The Dental Science Behind the Delicious Pair!
The people of France know what’s up. Not only do they boast some of the world’s most beautiful cities and delicious cuisine, but one of their time-honored cultural customs is actually rooted in solid dental science. We’re talking about the old French tradition of pairing wine and cheese. Turns out, it’s actually better for your teeth if you eat cheese while you’re drinking wine. Who knew?
First things first—as a rule, drinking alcohol is pretty bad for your teeth. We’re not trying to scare you off your nightly bottle of craft brew or glass of Merlot, but evidence does show that the acidity in alcohol has erosive properties on your pearly whites. Tooth erosion means that the enamel on the teeth (the thin outer covering) is breaking down, which can lead to teeth sensitivity, cavities, cracks or chips, and other dental problems.
Mixed drinks are probably the worst for your teeth (all that added sugar!), but wine is a close second. Interestingly, white wine is more erosive than red wine, according to a 2009 study. (Another study found that Riesling was more erosive than sparkling wine).
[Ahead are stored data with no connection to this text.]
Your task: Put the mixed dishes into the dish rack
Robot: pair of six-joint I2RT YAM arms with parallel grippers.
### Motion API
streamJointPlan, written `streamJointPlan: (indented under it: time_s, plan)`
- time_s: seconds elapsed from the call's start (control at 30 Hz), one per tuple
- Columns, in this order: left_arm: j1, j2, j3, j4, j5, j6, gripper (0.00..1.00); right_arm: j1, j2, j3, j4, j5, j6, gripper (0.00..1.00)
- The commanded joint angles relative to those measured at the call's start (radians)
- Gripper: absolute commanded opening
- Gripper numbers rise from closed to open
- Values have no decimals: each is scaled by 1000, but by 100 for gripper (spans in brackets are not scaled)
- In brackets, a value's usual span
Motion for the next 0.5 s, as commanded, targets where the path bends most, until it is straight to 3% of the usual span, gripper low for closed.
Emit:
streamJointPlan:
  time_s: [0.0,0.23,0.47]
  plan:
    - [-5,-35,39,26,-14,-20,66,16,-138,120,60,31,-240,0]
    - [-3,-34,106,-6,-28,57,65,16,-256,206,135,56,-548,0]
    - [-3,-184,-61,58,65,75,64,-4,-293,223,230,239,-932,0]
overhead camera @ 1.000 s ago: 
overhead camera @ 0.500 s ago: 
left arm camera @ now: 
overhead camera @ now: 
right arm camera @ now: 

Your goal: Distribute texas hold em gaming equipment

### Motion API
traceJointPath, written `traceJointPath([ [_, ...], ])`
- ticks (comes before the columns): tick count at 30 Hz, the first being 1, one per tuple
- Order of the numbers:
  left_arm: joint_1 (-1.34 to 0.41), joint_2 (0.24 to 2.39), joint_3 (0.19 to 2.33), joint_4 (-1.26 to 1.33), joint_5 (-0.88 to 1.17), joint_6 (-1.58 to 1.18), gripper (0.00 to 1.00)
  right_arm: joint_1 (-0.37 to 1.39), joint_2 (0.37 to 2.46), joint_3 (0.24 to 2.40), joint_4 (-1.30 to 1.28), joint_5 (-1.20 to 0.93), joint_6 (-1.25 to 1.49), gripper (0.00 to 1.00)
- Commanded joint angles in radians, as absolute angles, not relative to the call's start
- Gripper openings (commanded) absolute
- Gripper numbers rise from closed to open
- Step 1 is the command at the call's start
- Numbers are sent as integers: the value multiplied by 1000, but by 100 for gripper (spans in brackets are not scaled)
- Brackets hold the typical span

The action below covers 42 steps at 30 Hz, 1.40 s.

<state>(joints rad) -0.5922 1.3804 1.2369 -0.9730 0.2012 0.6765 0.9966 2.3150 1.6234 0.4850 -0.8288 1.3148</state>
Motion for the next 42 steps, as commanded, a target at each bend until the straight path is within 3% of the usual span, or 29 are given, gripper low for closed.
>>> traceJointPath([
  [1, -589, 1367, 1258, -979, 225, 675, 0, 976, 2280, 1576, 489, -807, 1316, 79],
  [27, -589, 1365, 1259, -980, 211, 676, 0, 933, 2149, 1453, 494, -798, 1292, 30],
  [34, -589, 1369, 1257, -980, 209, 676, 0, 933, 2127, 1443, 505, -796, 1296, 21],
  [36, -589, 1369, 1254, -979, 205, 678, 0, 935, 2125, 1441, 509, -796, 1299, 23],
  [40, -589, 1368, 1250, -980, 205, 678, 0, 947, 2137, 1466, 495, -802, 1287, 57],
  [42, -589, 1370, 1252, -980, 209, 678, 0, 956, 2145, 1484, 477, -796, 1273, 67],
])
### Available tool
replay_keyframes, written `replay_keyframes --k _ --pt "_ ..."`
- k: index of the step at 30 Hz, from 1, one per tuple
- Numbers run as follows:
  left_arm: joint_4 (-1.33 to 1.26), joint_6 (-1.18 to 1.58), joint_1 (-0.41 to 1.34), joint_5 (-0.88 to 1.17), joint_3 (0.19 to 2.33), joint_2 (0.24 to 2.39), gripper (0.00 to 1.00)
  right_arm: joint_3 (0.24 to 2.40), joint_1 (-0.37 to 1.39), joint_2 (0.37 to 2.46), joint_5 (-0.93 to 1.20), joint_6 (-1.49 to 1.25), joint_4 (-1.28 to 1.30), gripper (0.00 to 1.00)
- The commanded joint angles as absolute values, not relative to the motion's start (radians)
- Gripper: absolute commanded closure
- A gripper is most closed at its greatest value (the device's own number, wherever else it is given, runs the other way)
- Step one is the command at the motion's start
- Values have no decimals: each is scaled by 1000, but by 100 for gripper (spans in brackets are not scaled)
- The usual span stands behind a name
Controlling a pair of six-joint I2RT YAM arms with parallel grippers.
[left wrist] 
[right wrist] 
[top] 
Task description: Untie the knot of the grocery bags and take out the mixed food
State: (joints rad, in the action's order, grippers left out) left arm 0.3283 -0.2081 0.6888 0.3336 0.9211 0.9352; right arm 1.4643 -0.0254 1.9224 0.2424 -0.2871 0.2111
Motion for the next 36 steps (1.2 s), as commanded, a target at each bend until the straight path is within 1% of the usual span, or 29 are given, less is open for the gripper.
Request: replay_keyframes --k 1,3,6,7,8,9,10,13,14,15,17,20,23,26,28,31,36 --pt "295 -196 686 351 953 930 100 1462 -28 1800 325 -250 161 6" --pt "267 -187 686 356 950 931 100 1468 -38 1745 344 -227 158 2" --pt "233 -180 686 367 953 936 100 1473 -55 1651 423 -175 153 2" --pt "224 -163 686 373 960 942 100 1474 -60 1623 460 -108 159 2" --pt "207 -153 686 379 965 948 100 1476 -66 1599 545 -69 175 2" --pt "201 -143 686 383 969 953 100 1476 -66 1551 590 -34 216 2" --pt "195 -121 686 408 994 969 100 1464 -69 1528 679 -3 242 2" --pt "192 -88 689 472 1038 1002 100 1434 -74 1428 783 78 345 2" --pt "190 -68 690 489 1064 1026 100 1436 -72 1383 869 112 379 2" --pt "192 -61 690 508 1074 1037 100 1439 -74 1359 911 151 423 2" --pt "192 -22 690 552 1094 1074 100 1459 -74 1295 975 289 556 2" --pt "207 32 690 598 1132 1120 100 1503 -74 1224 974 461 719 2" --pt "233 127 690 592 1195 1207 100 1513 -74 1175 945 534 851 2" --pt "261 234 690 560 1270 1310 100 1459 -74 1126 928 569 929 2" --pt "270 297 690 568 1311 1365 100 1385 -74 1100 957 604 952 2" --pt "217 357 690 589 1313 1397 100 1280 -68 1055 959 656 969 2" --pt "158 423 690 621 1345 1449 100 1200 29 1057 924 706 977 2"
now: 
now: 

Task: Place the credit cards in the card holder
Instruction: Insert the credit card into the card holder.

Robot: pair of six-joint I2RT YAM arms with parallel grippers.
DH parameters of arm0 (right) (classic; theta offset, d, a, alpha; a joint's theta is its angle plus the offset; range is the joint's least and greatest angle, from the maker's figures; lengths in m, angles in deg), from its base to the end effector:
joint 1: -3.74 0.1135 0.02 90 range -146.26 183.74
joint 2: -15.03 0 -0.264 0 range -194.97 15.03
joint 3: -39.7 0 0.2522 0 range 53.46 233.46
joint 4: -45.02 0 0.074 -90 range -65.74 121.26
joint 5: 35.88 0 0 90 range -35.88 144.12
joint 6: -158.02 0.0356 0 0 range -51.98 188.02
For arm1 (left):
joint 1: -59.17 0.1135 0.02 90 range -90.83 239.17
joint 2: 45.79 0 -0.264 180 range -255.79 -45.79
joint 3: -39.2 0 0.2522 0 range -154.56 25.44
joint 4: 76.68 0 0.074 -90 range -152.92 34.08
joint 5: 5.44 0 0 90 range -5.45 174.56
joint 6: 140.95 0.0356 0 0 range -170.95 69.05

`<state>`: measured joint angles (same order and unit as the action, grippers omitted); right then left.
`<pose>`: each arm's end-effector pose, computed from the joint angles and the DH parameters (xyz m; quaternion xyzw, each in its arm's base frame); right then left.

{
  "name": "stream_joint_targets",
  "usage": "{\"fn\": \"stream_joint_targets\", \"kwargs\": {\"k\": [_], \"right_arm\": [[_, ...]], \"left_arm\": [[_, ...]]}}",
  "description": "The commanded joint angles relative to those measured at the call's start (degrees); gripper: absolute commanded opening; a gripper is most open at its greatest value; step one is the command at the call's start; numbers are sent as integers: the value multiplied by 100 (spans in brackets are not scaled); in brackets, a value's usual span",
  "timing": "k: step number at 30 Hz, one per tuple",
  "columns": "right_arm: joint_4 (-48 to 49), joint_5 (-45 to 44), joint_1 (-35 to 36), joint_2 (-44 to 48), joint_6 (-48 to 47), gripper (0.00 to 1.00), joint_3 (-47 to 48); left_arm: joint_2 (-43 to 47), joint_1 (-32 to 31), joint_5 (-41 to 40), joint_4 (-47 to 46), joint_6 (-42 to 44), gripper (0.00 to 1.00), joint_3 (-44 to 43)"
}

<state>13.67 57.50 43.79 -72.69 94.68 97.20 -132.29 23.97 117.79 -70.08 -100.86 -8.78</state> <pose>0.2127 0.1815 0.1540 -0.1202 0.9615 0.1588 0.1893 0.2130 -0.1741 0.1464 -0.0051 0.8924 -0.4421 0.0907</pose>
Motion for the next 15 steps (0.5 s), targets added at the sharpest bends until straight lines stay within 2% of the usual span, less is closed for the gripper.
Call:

And of course, red wine is well-known for being a staining agent—more than coffee, even. The darker the wine, the more likely it is to color your teeth, both temporarily and over time. This is because of the chromogens (dark pigments) contained in the wine.
But if you down a few slices of Brie alongside your bottle of Bordeaux, you’ll be adding some protection for your teeth. Why? Well, the high levels of calcium in cheese can counteract the damage the acidity is wreaking on your enamel. Authors of a 2009 study in the journal Nutrition Research wrote, “The tradition of enjoying different cheeses for dessert, or in combination with drinking wine, might have a beneficial effect on preventing dental erosion since cheeses contain calcium in a high concentration.”
So there you have it. All of those wine and cheese parties are now justified by science! The next time you have friends over, make sure you put out an assortment of cheeses next to the lineup of wine bottles—and don’t neglect to tell them that consuming them together is actually a protective action for their dental health. That is, if you can actually get them to listen to oral care tips during a party, of course.
Whether you opt to eat cheese with wine or not, remember to brush your teeth thoroughly after consuming wine or other alcohol. Experts say you should wait at least an hour before brushing, though, to allow the ph level of your mouth to return to normal. This ensures the enamel of your teeth has had adequate time to recover from the alcohol’s acidity, which makes it less likely that brushing will further erode it. The more you know!